I have a Dataframe that consists of 2 columns:

  1. "Time Spent on website"
  2. "Dollars spent on the website"

I want to perform some classification analysis on this dataset and I only care whether a user made a purchase or not. So I want to run through the "Dollars spent on the website" column and transform the value to "1" if the user spent over $0.00 and have the value be "0" if the user spent nothing.
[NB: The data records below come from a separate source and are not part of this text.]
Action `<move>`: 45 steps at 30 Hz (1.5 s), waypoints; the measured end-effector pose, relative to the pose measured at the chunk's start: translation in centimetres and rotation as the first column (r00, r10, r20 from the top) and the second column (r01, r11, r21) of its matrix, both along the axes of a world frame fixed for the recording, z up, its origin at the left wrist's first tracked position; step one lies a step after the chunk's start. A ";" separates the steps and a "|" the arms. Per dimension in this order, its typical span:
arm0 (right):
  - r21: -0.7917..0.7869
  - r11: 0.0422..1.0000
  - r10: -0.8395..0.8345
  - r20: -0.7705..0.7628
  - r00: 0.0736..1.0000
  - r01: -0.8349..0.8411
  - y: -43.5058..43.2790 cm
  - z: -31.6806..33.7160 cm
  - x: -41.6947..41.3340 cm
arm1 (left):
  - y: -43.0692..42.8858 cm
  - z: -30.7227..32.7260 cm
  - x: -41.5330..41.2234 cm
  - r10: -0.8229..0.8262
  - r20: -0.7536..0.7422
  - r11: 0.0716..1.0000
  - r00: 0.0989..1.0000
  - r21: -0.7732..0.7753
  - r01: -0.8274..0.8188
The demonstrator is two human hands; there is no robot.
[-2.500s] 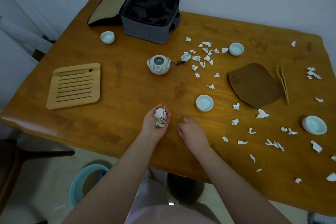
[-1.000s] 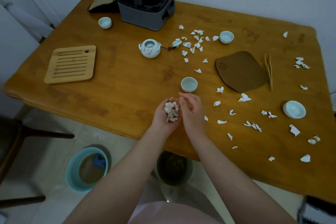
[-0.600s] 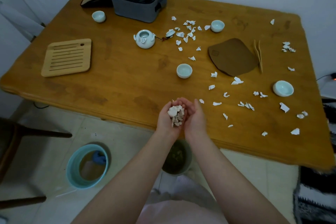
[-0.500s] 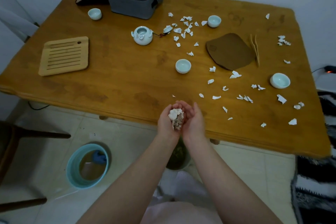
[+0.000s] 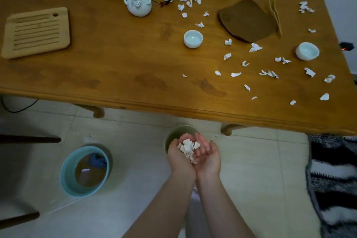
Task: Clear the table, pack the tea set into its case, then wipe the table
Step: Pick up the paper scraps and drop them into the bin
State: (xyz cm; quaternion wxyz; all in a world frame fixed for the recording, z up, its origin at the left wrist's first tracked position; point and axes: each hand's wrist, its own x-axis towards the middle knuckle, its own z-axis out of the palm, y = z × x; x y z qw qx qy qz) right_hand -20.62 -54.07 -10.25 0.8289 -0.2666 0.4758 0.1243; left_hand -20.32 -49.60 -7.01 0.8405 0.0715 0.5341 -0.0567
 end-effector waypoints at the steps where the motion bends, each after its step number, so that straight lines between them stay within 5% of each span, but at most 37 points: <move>1: 0.001 1.000 -0.019 -0.007 1.000 0.019 -0.3 -1.0 -0.1 | -0.2 -0.8 0.0 -0.009 -0.004 1.000 1.000 -0.012 0.009; 12: -0.068 0.996 -0.068 -0.135 0.988 0.060 -2.2 -11.4 0.3 | -1.6 -14.3 0.3 -0.032 -0.142 0.995 0.989 0.092 0.046; 19: -0.045 0.998 -0.056 -0.209 0.976 0.047 -2.6 -15.4 1.4 | -1.4 -19.1 1.0 -0.020 -0.095 0.996 0.995 0.089 0.028; 22: -0.051 0.998 -0.037 -0.228 0.973 0.026 -2.8 -15.8 1.8 | -1.1 -19.1 1.1 -0.100 -0.179 0.985 0.979 0.121 0.122; 30: -0.030 0.999 0.014 -0.213 0.977 -0.021 -3.3 -14.5 2.5 | -0.7 -18.0 1.4 -0.045 -0.088 0.994 0.995 0.097 0.053; 45: -0.014 0.997 0.075 -0.097 0.992 -0.077 -2.1 -4.2 3.9 | 4.3 -6.5 1.7 -0.077 -0.007 0.965 0.997 0.252 0.076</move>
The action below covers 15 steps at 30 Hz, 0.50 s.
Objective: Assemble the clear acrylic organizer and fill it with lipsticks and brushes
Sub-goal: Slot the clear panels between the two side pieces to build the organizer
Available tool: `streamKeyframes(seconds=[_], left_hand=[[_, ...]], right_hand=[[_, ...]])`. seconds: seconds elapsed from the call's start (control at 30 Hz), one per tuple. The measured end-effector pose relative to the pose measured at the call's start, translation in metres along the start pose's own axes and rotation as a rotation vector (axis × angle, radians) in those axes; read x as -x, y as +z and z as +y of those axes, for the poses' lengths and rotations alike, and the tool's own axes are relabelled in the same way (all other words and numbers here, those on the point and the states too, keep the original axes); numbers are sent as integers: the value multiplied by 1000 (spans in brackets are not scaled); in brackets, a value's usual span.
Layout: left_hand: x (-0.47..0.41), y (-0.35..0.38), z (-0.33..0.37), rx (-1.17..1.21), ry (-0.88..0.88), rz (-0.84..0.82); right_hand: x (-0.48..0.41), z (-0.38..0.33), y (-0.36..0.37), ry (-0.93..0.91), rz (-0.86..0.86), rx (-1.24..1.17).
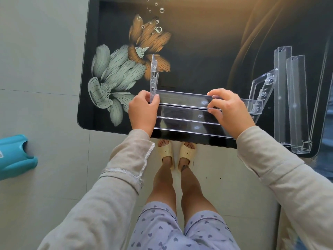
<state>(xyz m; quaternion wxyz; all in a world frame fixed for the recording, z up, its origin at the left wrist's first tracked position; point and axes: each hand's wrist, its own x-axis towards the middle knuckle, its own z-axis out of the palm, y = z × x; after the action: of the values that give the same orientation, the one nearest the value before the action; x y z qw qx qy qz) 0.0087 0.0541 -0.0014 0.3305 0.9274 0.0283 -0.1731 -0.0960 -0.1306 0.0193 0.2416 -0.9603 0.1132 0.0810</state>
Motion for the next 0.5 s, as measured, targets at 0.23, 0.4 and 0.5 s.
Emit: streamKeyframes(seconds=[0.23, 0.4, 0.5], left_hand=[[-5, 7, 2, -122, 19, 37], [-5, 8, 1, -141, 40, 42], [-4, 9, 1, -151, 52, 44]], right_hand=[[14, -5, 1, 73, 132, -32], [49, 0, -3, 448, 621, -289], [56, 18, -9, 833, 715, -560]])
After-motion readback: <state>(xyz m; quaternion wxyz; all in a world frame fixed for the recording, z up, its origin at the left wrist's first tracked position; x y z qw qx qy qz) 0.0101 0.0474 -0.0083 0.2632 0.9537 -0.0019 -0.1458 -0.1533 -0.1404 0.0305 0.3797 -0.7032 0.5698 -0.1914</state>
What is the proper way to do this with a pandas dataframe?

anc1revv
  • 411
  • 1
  • 4
  • 11

2 Answers2

77
df['purchase'] = 0
df.loc[df['dollars_spent'] > 0, 'purchase'] = 1

or

df['purchase'] = df['dollars_spent'].apply(lambda x: 1 if x > 0 else 0)
SO44
  • 1,249
  • 9
  • 9
  • 7
    While this code may answer the question, providing additional context regarding why and/or how this code answers the question improves its long-term value. Code-only answers are discouraged. – Ajean Aug 10 '16 at 15:55
2

You can also use NumPy's where:

import numpy as np
df['Purchase'] = np.where(df['Dollars spent on the website'] > 0, 1, 0)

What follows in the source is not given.